Le ministre russe des Affaires étrangères, Sergueï Lavrov, le président américain, Donald Trump, et l'ambassadeur russe à Washington, Sergueï Kisliak, discutent dans le Bureau Ovale, le 10 mai.

Trump a livré des secrets à la Russie

Le président américain Donald Trump a révélé des informations hautement classifiées au chef de la diplomatie russe Sergueï Lavrov lors d'une récente rencontre à la Maison-Blanche, affirme le Washington Post.
Ces révélations interviennent au moment où le rôle joué par Moscou dans la campagne présidentielle américaine fait l'objet d'une attention renouvelée après le limogeage du patron du FBI James Comey, dont les services enquêtent sur l'éventuelle collusion entre l'équipe de Donald Trump et la Russie.
Selon le général H.R. McMaster, qui dirige le Conseil de sécurité nationale de la Maison-Blanche, MM. Tump et Lavrov ont «passé en revue les menaces posées par des organisations terroristes y compris les menaces pesant sur l'aviation». «À aucun moment, des méthodes de renseignement ou des sources n'ont été évoquées», a-t-il précisé dans un communiqué, ajoutant qu'«aucune opération militaire qui n'était pas déjà connue n'a été abordée».
Les informations partagées par le président américain avec M. Lavrov et l'ambassadeur de Russie aux États-Unis Sergueï Kisliak concernaient le groupe État islamique (EI) et avaient été communiquées par un partenaire des États-Unis qui n'avait pas donné l'autorisation à Washington de les partager avec Moscou, affirme le Washington Post.
Le président américain «a révélé plus d'informations à l'ambassadeur russe que nous n'en avons partagé avec nos propres alliés», a indiqué, sous couvert d'anonymat, un responsable américain cité par le quotidien.
Selon la même source, il s'agissait d'informations ayant l'un des degrés de classification les plus élevés utilisé par les agences de renseignement américaines.
Selon le Washington Post, Donald Trump «a commencé à décrire les détails d'une menace terroriste posée par le groupe EI et liée à l'utilisation d'ordinateurs portables dans des avions».

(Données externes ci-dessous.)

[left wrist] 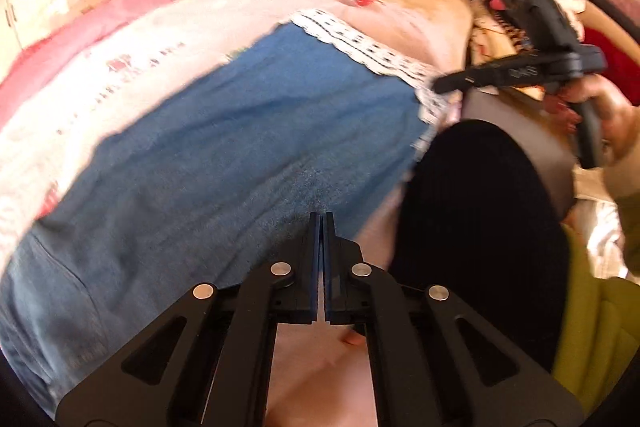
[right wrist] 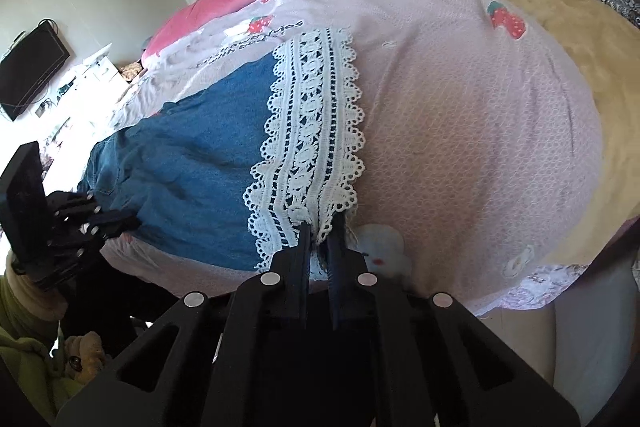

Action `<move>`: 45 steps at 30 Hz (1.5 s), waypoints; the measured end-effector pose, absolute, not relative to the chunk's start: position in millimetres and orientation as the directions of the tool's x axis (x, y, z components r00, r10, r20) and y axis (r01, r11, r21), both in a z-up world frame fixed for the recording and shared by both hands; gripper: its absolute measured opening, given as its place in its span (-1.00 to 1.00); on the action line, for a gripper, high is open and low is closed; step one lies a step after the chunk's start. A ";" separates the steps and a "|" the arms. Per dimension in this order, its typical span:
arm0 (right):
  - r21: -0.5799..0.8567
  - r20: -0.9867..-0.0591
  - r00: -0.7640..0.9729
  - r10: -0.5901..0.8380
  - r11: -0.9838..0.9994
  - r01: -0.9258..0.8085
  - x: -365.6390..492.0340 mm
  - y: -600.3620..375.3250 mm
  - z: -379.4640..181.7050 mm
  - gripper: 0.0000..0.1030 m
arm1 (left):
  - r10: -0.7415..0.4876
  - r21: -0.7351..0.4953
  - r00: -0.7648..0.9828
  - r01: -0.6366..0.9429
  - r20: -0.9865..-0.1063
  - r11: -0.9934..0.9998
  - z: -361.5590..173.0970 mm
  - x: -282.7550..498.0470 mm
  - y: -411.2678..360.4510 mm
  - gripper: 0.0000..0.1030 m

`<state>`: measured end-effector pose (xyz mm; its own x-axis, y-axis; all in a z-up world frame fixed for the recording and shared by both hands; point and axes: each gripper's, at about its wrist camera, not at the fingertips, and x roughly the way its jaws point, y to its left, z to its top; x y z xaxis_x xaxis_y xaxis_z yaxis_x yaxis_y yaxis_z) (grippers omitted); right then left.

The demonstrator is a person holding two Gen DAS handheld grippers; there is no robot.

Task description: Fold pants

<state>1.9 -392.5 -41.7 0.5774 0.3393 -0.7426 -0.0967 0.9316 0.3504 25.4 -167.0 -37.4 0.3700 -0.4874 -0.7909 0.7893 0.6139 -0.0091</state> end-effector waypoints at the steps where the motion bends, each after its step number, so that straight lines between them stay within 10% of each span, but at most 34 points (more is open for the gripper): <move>1: 0.346 -0.752 0.567 0.337 0.933 -0.096 2.7 -391.3 -44.6 -0.87 | -0.494 -0.028 0.353 0.791 -0.794 0.611 -39.3 22.5 -164.9 -1.00; 9: 0.364 -0.766 0.540 0.349 0.928 -0.082 -0.1 -389.4 -47.4 -0.57 | -0.493 -0.097 0.340 0.739 -0.801 0.666 -56.0 31.4 -146.0 -1.00; 12: 0.372 -0.745 0.577 0.334 0.926 -0.056 -8.0 -400.4 -34.5 -0.32 | -0.539 -0.144 0.339 0.732 -0.771 0.666 -39.7 24.2 -126.5 -0.47; 15: 0.381 -0.711 0.614 0.343 0.922 -0.072 -12.0 -400.8 -18.6 -0.28 | -0.515 -0.117 0.428 0.674 -0.742 0.729 -21.4 20.6 -93.5 -0.36; 26: 0.297 -0.718 0.627 0.303 0.948 -0.118 25.0 -359.0 -6.3 0.09 | -0.029 -0.035 0.655 0.004 -0.755 0.999 -12.0 34.9 90.7 0.19; 31: 0.281 -0.728 0.620 0.292 0.952 -0.120 47.5 -346.6 -4.8 0.20 | -0.153 -0.223 0.606 -0.042 -0.781 0.974 -31.2 73.0 113.5 0.16; 33: 0.266 -0.736 0.613 0.287 0.955 -0.128 55.8 -341.6 -7.1 0.19 | -0.177 -0.257 0.583 -0.057 -0.793 0.965 -41.6 89.6 111.2 -0.25; 45: 0.186 -0.809 0.549 0.209 0.978 -0.099 50.3 -340.9 -43.4 0.20 | -0.114 -0.161 0.599 -0.025 -0.792 0.987 -47.6 108.7 107.2 -0.30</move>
<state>50.3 -340.9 -43.4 0.5487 0.2093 -0.8094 -0.0990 0.9776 0.1856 108.7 107.2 -47.6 0.5994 -0.1144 -0.7922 -0.0246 0.9866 -0.1611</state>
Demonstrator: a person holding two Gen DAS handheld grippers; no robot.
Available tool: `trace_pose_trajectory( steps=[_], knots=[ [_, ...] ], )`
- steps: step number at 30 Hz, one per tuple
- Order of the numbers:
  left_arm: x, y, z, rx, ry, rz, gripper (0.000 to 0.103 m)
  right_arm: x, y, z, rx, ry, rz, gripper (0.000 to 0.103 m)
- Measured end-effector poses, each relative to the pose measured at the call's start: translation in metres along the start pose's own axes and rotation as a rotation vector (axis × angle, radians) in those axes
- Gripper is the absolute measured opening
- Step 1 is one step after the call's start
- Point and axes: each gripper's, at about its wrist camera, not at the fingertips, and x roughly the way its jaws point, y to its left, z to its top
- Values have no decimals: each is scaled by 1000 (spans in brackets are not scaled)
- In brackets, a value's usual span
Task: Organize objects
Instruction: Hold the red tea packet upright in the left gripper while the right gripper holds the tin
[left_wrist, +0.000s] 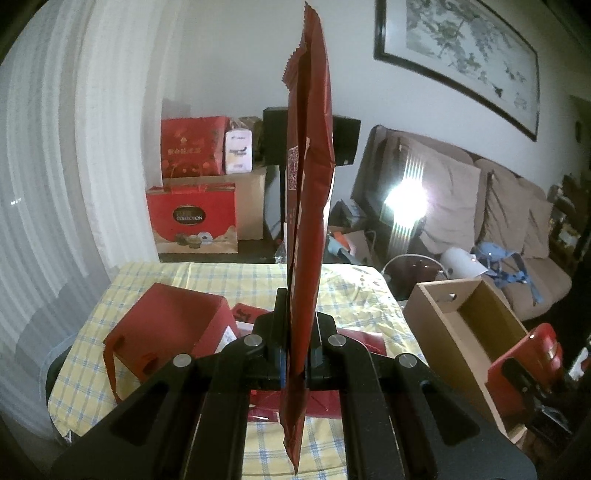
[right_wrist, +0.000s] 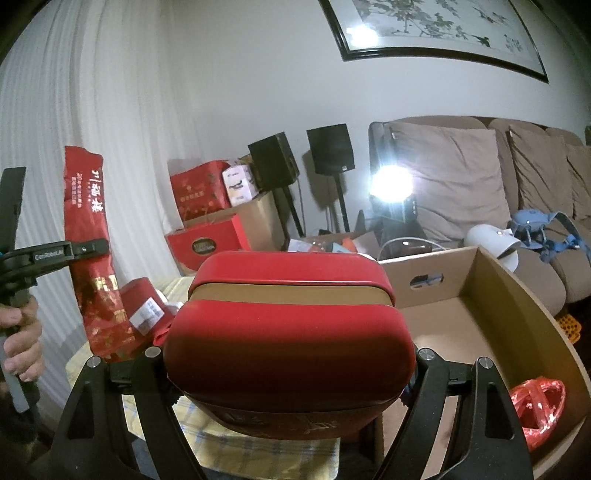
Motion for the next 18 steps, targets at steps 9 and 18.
trace_pose_trajectory(
  steps=[9,18],
  knots=[
    [-3,4,1,0,-14,11,5,2,-3,-1,0,9,5,83],
    [-5,-1,2,16,-28,9,5,-1,-10,-1,-1,2,-10,83]
  ],
)
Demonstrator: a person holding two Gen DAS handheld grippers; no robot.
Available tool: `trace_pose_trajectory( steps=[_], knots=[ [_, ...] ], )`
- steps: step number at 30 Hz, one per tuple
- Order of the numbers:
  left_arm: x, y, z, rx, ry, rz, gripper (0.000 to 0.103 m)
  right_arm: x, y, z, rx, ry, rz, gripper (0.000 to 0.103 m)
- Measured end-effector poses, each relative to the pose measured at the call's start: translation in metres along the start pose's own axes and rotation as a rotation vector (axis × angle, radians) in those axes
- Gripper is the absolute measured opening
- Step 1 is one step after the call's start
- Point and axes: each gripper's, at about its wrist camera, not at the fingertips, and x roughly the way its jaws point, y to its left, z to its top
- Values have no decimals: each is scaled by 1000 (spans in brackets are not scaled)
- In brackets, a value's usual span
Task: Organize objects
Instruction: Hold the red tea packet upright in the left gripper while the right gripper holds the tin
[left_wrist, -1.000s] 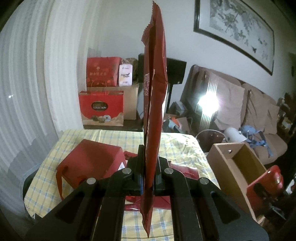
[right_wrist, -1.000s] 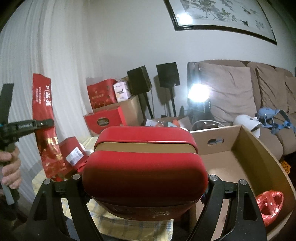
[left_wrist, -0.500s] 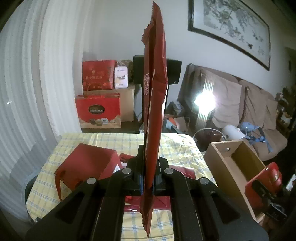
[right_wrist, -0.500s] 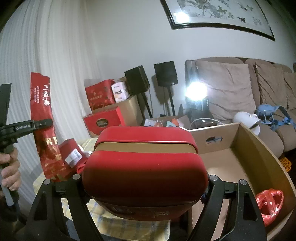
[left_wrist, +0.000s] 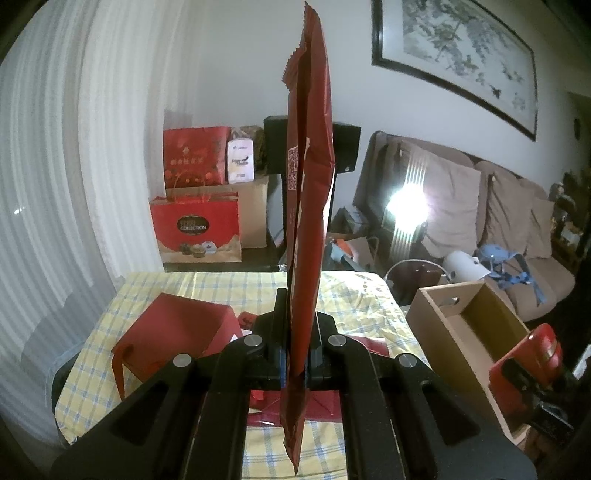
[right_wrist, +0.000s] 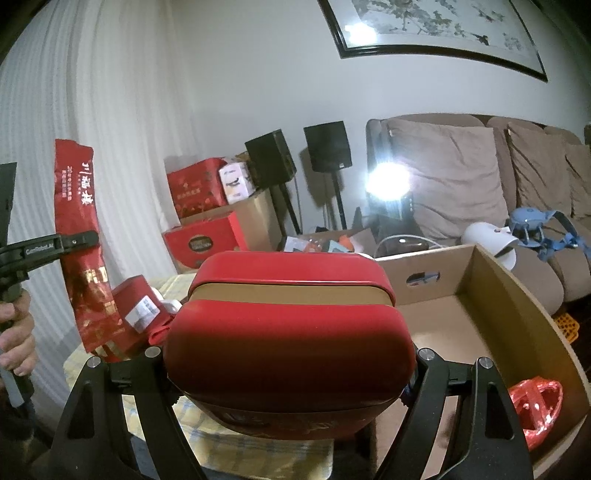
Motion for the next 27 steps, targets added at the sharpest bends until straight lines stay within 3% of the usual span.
trace_pose_trajectory(
  steps=[27],
  knots=[
    [6,-29,-9,39,34,-34,6,-9,-32,9,53,-17,-55,83]
  ],
)
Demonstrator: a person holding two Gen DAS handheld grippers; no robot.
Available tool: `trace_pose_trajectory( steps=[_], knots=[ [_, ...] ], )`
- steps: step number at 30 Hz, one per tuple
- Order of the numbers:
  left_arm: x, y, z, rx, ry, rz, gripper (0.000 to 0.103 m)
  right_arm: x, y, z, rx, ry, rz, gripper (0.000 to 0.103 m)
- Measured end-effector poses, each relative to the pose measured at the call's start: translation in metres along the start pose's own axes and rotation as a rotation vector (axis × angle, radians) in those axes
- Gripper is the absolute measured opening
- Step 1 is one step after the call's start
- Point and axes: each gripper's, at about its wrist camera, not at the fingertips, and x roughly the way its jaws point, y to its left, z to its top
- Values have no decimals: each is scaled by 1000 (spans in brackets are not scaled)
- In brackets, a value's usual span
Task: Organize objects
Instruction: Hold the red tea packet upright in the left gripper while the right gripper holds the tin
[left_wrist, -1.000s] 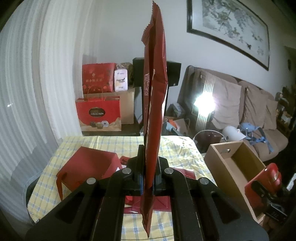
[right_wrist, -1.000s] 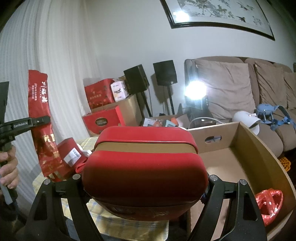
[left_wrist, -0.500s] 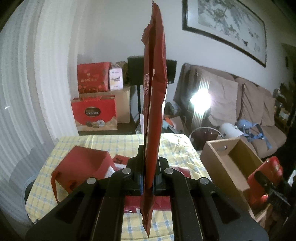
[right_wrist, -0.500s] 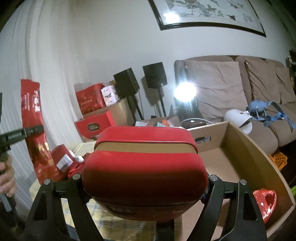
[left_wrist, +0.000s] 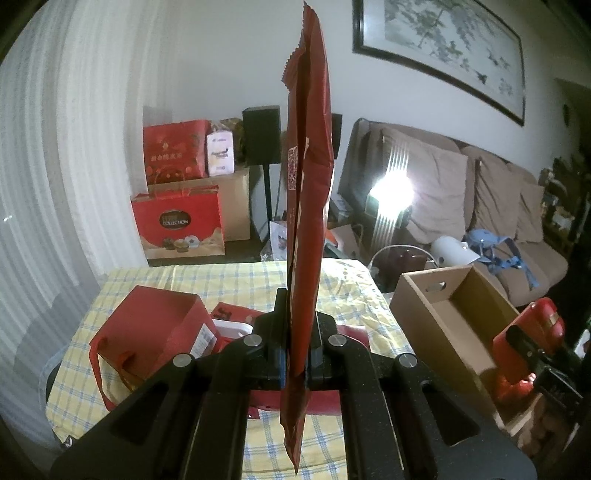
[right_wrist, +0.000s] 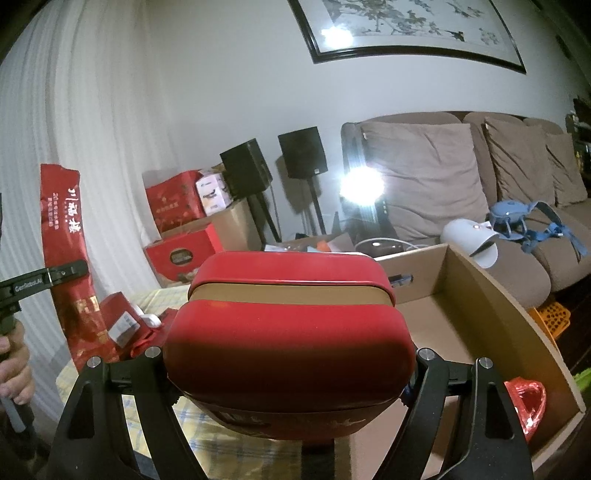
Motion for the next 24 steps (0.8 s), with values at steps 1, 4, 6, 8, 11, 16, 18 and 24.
trace_pose_trajectory(
  steps=[1,4,6,8,11,16,18,24],
  knots=[
    [0,1,1,-2,-1,1,6,0,0,0,0,0,-3,83],
    [-1,3,2,-7,-5,6,6,1,1,-1,-8,3,-8,83],
    [-1,5,3,-7,-5,8,6,1,2,-2,-12,3,-8,83],
    [-1,6,3,-9,-5,9,6,1,3,-2,-18,2,-12,83],
    [-1,7,3,-9,-6,10,6,1,4,-2,-34,-3,-30,83],
    [-2,8,5,1,-11,12,6,-1,6,-2,-60,-11,-43,83],
    [-3,10,8,-5,-15,12,6,-1,5,-1,-61,-14,-46,83],
    [-2,9,10,1,-21,12,6,0,-1,-1,-51,-9,-56,83]
  ],
)
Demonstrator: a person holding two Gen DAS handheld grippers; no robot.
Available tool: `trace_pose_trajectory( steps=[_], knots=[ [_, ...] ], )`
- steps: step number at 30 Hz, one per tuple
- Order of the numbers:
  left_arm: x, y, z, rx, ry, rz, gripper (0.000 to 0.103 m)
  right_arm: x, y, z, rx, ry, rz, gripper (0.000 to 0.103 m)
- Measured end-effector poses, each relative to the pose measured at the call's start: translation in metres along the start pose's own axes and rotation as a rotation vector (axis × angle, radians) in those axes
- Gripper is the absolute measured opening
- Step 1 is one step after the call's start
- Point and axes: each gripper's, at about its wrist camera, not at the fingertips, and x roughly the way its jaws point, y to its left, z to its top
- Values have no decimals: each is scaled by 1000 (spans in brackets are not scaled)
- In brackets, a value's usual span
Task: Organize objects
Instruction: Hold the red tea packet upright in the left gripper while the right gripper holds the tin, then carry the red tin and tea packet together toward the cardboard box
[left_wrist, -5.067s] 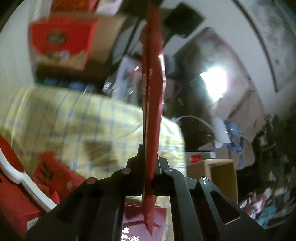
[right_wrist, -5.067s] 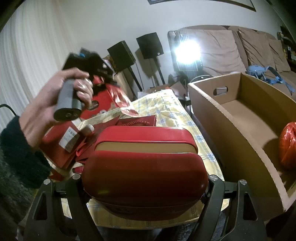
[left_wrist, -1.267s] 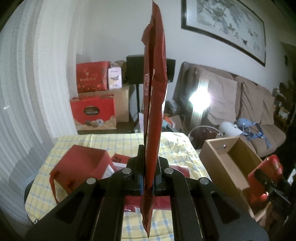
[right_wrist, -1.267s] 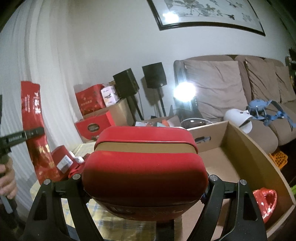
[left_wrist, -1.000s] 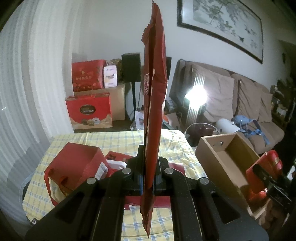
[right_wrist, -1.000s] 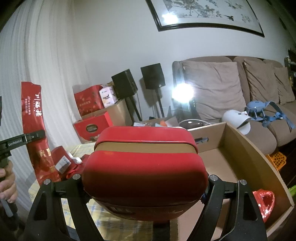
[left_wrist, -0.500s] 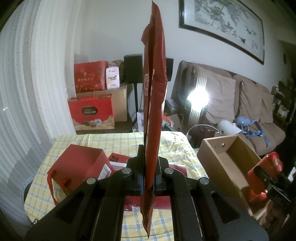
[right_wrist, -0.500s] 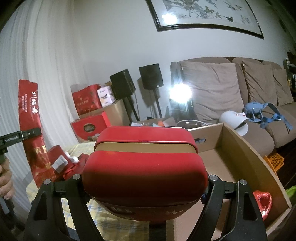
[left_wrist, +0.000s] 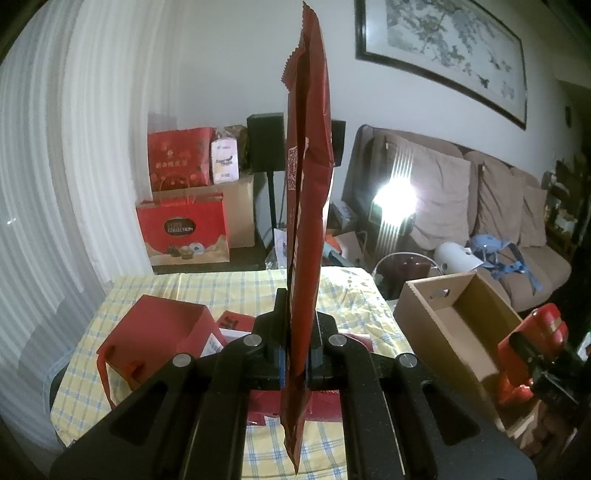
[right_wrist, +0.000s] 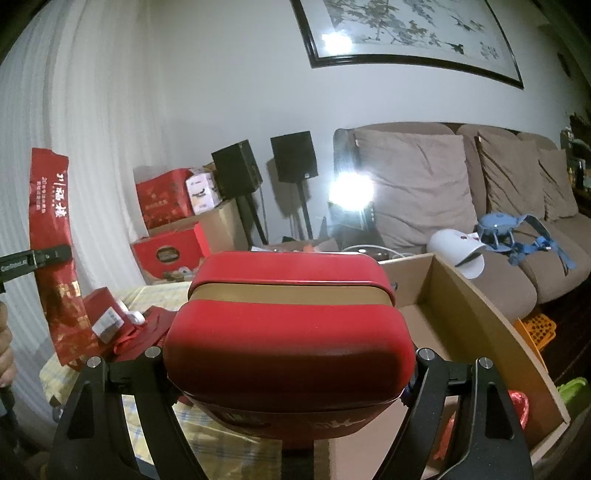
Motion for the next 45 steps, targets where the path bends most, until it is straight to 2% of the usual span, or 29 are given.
trace_pose_trajectory(
  steps=[17,45],
  knots=[
    [3,-29,3,61,-14,-26,6,-1,-19,1,21,1,-36,83],
    [15,-51,0,73,-7,-55,6,-6,-43,8,44,-20,-89,83]
  ],
)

Le quotidien précise qu'il a décidé de ne pas publier plus de détails sur ce projet terroriste à la demande expresse de responsables américains.
«Troublant»
«Si c'est vrai, c'est évidemment troublant», a réagi le sénateur républicain John McCain sur CNN, tout en soulignant qu'il voulait en savoir plus avant de commenter.
«Nous n'avons aucun moyen de savoir ce qui a été dit, mais la protection des secrets de notre nation est cruciale», a déclaré Doug Andres, porte-parole de Paul Ryan, président républicain de la Chambre des représentants.
Durant sa rencontre avec M. Lavrov, M. Trump s'est vanté d'avoir accès à des indications très précises sur cette menace. «J'ai d'excellentes informations. J'ai des gens qui me donnent chaque jour d'excellentes informations», a-t-il affirmé, selon un responsable cité par le quotidien.
Le Washington Post rappelle cependant que le président des États-Unis dispose d'une grande marge de manoeuvre pour déclassifier des documents et qu'il est donc peu probable qu'il ait enfreint la loi.
Donald Trump a reçu mercredi dans le Bureau ovale le chef de la diplomatie russe Sergueï Lavrov et l'ambassadeur russe à Washington Sergueï Kisliak. Moscou avait diffusé rapidement des photos de cette rencontre fermée à la presse.